_Exercise requirements_. When you repeat the material, keep each line exact and omit the pictures.

****

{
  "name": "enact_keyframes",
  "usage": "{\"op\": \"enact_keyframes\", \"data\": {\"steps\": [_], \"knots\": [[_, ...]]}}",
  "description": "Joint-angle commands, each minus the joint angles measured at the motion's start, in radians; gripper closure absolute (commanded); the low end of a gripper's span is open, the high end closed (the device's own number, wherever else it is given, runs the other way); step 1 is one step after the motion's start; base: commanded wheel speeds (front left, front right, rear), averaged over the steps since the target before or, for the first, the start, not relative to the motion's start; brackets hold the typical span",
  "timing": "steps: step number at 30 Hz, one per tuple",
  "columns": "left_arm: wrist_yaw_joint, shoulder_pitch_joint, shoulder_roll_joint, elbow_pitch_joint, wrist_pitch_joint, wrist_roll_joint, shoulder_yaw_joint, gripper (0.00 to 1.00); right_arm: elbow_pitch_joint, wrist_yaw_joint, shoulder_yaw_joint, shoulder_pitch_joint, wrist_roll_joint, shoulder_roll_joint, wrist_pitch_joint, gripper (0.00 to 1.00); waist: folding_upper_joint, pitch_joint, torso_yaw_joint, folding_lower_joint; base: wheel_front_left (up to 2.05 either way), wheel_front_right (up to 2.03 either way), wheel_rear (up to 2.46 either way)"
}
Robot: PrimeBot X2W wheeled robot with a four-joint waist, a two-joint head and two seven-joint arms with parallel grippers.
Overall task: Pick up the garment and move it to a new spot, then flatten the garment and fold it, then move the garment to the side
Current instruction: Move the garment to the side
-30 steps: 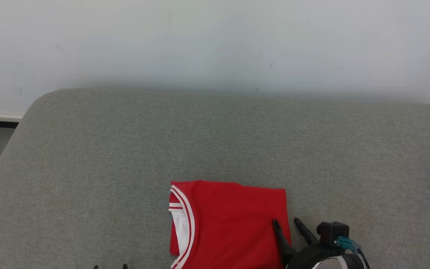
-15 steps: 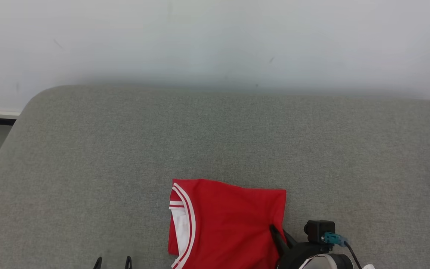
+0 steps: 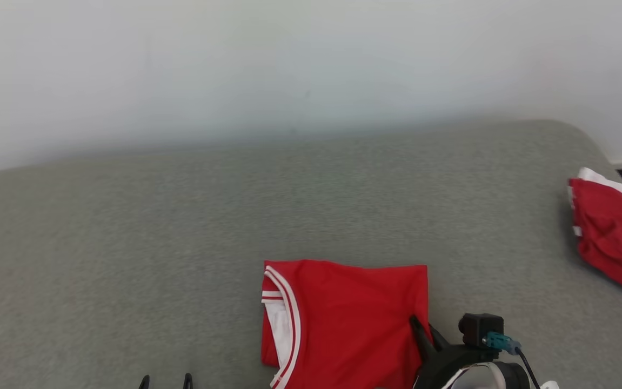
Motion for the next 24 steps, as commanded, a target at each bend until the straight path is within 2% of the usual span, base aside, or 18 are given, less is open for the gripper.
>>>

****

_Exercise response_.
{
  "name": "enact_keyframes",
  "usage": "{\"op\": \"enact_keyframes\", \"data\": {\"steps\": [_], \"knots\": [[_, ...]]}}",
  "description": "Joint-angle commands, each minus the joint angles measured at the motion's start, in radians; gripper closure absolute (commanded); the low end of a gripper's span is open, the high end closed (the device's own number, wherever else it is given, runs the other way); step 1 is one step after the motion's start; base: commanded wheel speeds (front left, front right, rear), averaged over the steps since the target before or, for the first, the start, not relative to the motion's start; brackets hold the typical span",
  "timing": "steps: step number at 30 Hz, one per tuple",
  "columns": "left_arm: wrist_yaw_joint, shoulder_pitch_joint, shoulder_roll_joint, elbow_pitch_joint, wrist_pitch_joint, wrist_roll_joint, shoulder_yaw_joint, gripper (0.00 to 1.00); right_arm: elbow_pitch_joint, wrist_yaw_joint, shoulder_yaw_joint, shoulder_pitch_joint, wrist_roll_joint, shoulder_roll_joint, wrist_pitch_joint, gripper (0.00 to 1.00); waist: folding_upper_joint, pitch_joint, torso_yaw_joint, folding_lower_joint; base: wheel_front_left (up to 2.05 either way), wheel_front_right (up to 2.03 either way), wheel_rear (up to 2.46 either way)"
}
Robot: PrimeBot X2W wheeled robot with a four-joint waist, a two-joint head and two seven-joint arms with parallel grippers.
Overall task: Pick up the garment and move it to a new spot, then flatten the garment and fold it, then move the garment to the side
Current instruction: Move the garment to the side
-30 steps: 
-15 steps: 
+0 steps: 
Motion for the next 24 steps, as commanded, a target at each bend until the straight path is within 2% of the usual span, base aside, or 18 are given, less is open for the gripper.
>>>

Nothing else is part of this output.